— Problem requirements —
Beginning with the line that holds "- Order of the", retype the rest of the listing exactly, last line included.

━━━ Given data ━━━

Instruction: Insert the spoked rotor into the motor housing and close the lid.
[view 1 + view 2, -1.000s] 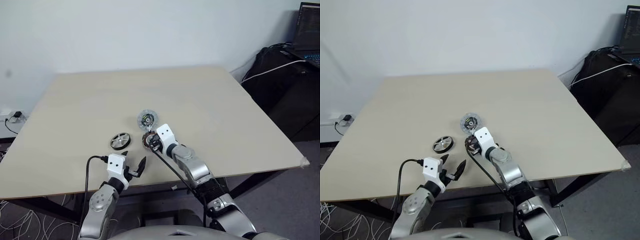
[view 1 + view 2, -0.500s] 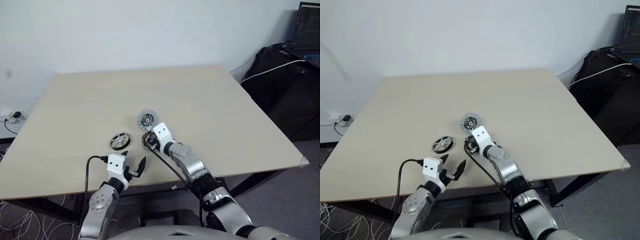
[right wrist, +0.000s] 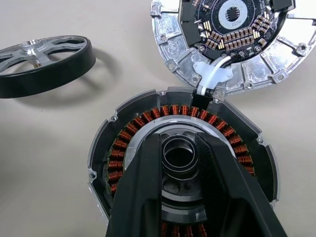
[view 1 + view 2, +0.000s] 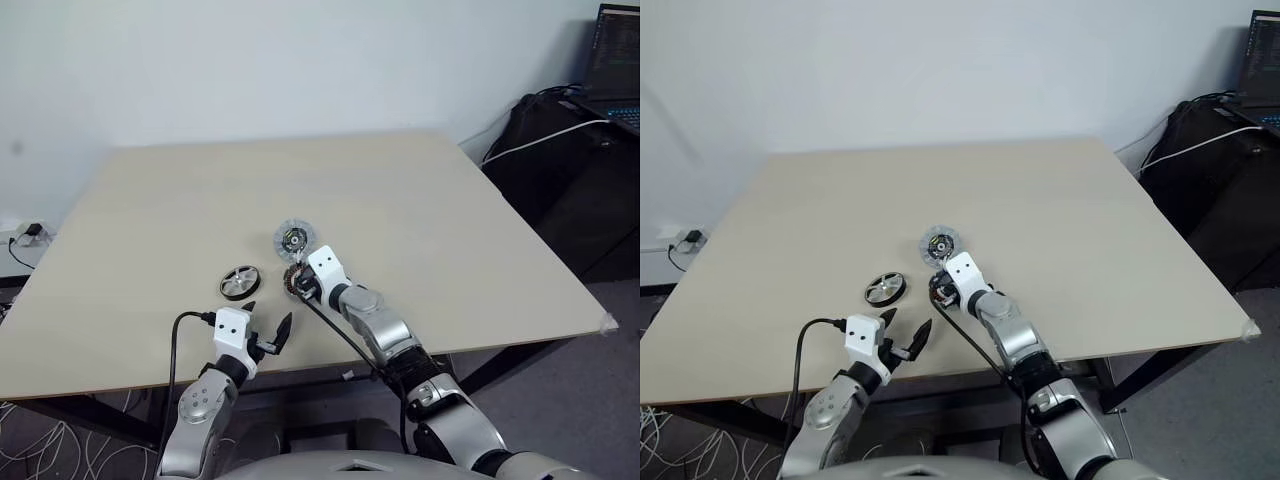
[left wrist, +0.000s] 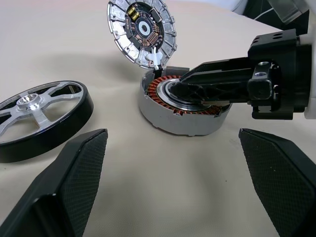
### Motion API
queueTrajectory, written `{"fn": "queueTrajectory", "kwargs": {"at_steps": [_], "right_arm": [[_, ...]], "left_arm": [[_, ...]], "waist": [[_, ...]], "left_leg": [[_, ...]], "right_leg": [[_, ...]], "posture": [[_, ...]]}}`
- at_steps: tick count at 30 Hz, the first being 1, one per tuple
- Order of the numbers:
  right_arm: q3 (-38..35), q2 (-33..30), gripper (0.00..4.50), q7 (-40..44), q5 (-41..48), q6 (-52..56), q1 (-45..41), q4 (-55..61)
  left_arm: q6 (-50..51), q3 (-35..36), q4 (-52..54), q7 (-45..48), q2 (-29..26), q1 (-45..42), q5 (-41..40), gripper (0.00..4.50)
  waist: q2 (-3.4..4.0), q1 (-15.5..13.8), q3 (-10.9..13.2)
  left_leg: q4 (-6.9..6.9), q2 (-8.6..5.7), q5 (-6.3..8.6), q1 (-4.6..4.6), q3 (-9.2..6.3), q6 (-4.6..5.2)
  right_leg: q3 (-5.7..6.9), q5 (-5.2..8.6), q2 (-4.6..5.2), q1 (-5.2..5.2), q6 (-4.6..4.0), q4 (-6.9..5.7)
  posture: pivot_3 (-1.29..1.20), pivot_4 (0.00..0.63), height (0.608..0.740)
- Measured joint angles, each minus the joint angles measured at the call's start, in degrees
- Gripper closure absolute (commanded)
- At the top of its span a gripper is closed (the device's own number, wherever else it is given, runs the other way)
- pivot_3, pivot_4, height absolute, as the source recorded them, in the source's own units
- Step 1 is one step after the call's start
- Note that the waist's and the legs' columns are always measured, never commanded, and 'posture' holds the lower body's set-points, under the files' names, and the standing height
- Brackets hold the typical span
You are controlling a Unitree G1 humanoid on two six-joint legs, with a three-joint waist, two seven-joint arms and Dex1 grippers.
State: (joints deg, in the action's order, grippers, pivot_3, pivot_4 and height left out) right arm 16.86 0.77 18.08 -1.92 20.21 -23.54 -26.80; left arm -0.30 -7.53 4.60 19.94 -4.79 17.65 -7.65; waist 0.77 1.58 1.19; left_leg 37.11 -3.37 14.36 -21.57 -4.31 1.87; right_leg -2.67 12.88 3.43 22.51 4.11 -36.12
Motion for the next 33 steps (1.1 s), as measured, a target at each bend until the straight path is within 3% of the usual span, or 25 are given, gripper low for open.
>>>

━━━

— Solution for this problem —
- Order of the numbers:
  right_arm: q3 (-38..35), q2 (-33..30), gripper (0.00..4.50), q7 (-40..44), q5 (-41..48), q6 (-52..56), q1 (-45..41), q4 (-55..61)
  left_arm: q6 (-50..51), q3 (-35..36), q4 (-52..54), q7 (-45..48), q2 (-29..26), q1 (-45..42), q5 (-41..40), gripper (0.00..4.50)
  waist: q2 (-3.4..4.0), q1 (-15.5..13.8), q3 (-10.9..13.2)
  left_leg: q4 (-6.9..6.9), q2 (-8.6..5.7), q5 (-6.3..8.6), q1 (-4.6..4.6), q3 (-9.2..6.3), q6 (-4.6..5.2)
  right_leg: q3 (-5.7..6.9), q5 (-5.2..8.6), q2 (-4.6..5.2), q1 (-5.2..5.2), q6 (-4.6..4.0), q4 (-6.9..5.7)
  posture: pivot_3 (-1.29..1.20), pivot_4 (0.00..0.63), height (0.608..0.740)
- Measured joint angles, each minus the joint angles measured at the call's start, in degrees
- Gripper closure absolute (commanded)
- At the top of its span a gripper is closed (the device's own number, wherever else it is given, runs the other way)
- pivot_3, pivot_4, height absolute, as the source recorded them, in the source's own units
- Step 1 is one step after the call's start
- Note that the waist's and the legs' columns are always measured, never commanded, and 'posture' holds the lower body's set-points, under the files' names, and the standing height
- Brackets hold the typical span
You are controlling a Unitree G1 humanoid on two six-joint legs, with a three-joint waist, two seven-joint arms and Dex1 grippers.
State: (joints deg, in the action's order, grippers, pivot_3, pivot_4 and height left out) right arm 16.86 0.77 18.08 -1.92 20.21 -23.54 -26.80; left arm -0.30 -7.53 4.60 19.94 -4.79 17.65 -7.65; waist 0.77 1.58 1.19; left_leg 37.11 -3.37 14.36 -21.57 -4.31 1.87; right_leg -2.67 12.88 3.43 22.51 4.11 -36.12
Motion for the next 33 steps (1.1 s), as measured, a target at each bend until the straight path is within 3% of the usual span, or 25 are given, gripper low for open.
>>>

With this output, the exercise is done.